▶ **PROBLEM REQUIREMENTS**: Using the records below, transcribe word for word the stretch from the line that contains "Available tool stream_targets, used" through the line that contains "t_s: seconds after", both end lines included, and nothing else.

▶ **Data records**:
=====

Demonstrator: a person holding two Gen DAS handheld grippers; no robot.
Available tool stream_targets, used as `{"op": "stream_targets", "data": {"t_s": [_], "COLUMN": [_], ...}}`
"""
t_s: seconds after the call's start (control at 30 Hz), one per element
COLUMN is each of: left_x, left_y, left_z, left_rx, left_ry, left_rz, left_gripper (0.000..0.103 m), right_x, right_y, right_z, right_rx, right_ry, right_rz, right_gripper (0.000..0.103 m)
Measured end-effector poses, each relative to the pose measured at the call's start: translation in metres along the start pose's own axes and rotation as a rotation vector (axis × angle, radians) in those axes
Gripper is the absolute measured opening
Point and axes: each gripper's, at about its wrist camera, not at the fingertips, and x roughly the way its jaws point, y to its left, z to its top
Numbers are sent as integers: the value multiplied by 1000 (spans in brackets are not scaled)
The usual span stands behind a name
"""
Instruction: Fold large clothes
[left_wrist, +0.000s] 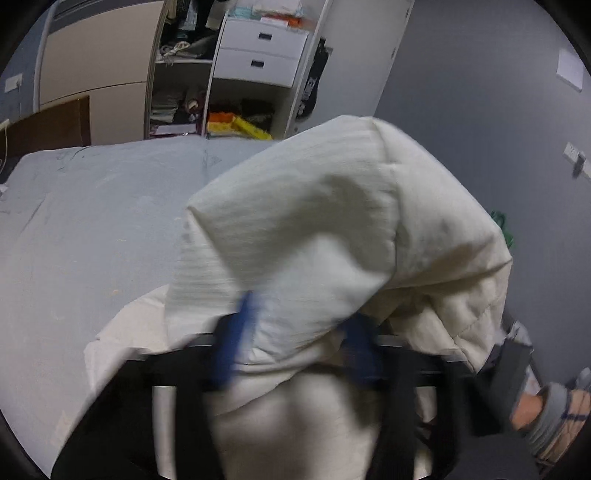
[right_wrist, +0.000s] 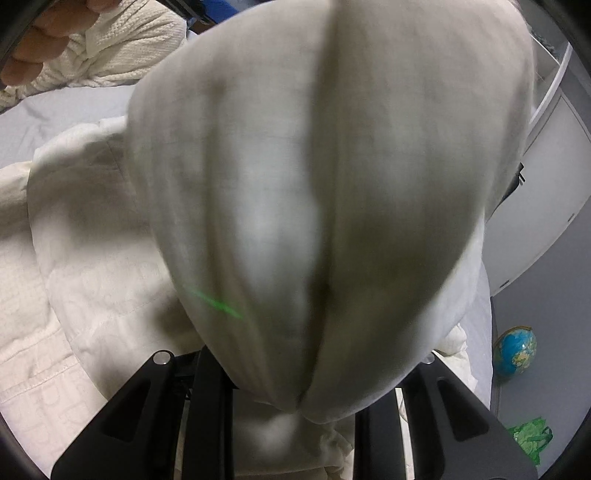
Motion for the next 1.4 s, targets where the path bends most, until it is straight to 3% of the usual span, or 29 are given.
{"op": "stream_targets", "data": {"t_s": [0.1, 0.27, 0.43, 0.53, 0.6, 0.77, 0.93, 1.1, 1.27, 1.4], "left_x": [-4, -18, -29, -31, -33, -35, -43, -41, -38, -30], "left_y": [6, 14, 22, 23, 21, 11, 4, -4, -6, -8], "left_z": [0, -4, -10, -11, -13, -19, -48, -69, -83, -88], "left_rx": [0, 4, -52, -73, -77, -56, -69, -50, -31, 6], "left_ry": [-3, -14, -17, -15, -13, -2, 29, 74, 105, 132], "left_rz": [5, 12, -16, -21, -24, -7, 10, 31, 53, 69], "left_gripper": [11, 10, 10, 10, 10, 9, 8, 8, 8, 7], "right_x": [-1, -13, -61, -95, -113, -116, -86, -47, -30, -12], "right_y": [-1, -17, -37, -40, -43, -71, -98, -93, -96, -100], "right_z": [3, 12, 10, 7, 6, -2, -34, -60, -76, -77], "right_rx": [11, 101, 258, 323, 428, 810, 1264, 1577, 1790, 1853], "right_ry": [3, 40, 58, 35, 23, 36, 60, 110, 83, 136], "right_rz": [-5, 3, 97, 128, 184, 442, 700, 909, 973, 960], "right_gripper": [20, 26, 55, 63, 67, 68, 68, 69, 81, 87]}}
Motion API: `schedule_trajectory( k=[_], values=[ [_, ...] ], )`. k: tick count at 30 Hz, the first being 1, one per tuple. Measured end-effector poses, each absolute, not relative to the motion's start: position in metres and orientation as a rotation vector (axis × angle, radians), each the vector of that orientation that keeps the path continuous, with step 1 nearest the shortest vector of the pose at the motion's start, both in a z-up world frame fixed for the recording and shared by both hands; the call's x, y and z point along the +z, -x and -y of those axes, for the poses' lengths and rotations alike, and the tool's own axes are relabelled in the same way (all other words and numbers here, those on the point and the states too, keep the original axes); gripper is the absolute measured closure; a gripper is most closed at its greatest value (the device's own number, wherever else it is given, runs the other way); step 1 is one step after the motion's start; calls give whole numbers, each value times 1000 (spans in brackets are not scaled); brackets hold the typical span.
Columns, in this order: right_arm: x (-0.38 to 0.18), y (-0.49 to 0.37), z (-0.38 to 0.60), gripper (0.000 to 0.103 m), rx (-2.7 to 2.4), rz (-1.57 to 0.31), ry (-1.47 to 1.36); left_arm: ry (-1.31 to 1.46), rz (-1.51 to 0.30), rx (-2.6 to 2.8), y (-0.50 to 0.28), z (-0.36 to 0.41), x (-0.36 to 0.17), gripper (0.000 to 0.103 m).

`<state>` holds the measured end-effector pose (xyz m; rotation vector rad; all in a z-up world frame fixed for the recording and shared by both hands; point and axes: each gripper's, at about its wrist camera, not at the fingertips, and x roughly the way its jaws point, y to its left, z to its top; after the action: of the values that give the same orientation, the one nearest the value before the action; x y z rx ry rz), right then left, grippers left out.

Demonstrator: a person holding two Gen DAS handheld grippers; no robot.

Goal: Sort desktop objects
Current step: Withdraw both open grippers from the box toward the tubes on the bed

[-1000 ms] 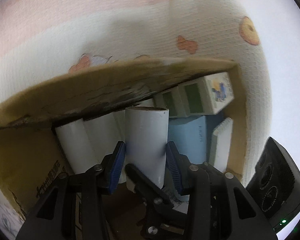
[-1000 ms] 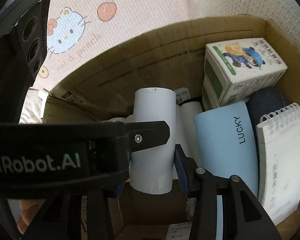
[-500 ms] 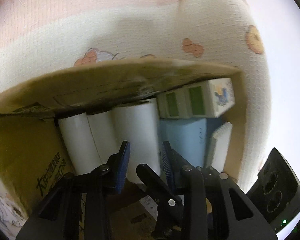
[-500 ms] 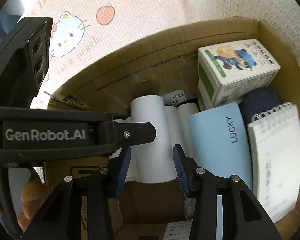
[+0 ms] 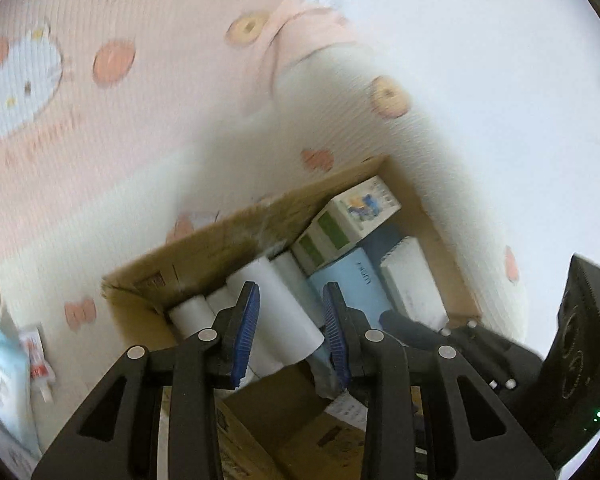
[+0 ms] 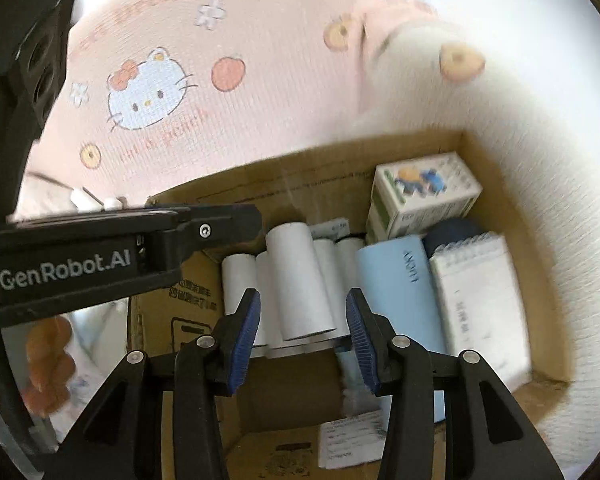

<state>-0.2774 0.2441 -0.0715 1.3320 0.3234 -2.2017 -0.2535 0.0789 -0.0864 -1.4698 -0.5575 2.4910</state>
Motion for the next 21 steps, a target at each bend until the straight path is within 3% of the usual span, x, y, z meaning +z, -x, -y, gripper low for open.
schedule_trajectory(
  k=[5, 7, 13, 16, 21],
  values=[
    [-49, 247, -221, 61, -2268, -567, -1025, 1181, 425, 2640, 205, -67, -67, 64],
    [-45, 228, -214, 61, -2276, -598, -927, 1110, 366, 2692, 183, -59, -56, 55],
    [-41, 194, -205, 59, -2351, -600, -791, 921, 174, 2752, 130, -39, -47, 50],
    [-44, 196, -196, 58, -2351, -553, -818, 935, 36, 2800, 109, -30, -50, 47],
    [-38, 188, -191, 57, -2341, -420, -857, 1021, -1, 2840, 85, -6, -57, 44]
  ],
)
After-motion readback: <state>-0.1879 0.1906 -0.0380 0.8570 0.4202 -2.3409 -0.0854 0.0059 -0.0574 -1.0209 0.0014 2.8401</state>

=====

▶ **SOLUTION TO THIS PROBLEM**:
Available tool stream_targets, used as `{"op": "stream_targets", "data": {"t_s": [_], "COLUMN": [_], ...}}`
"""
t_s: seconds after the call's start (control at 30 Hz), one per element

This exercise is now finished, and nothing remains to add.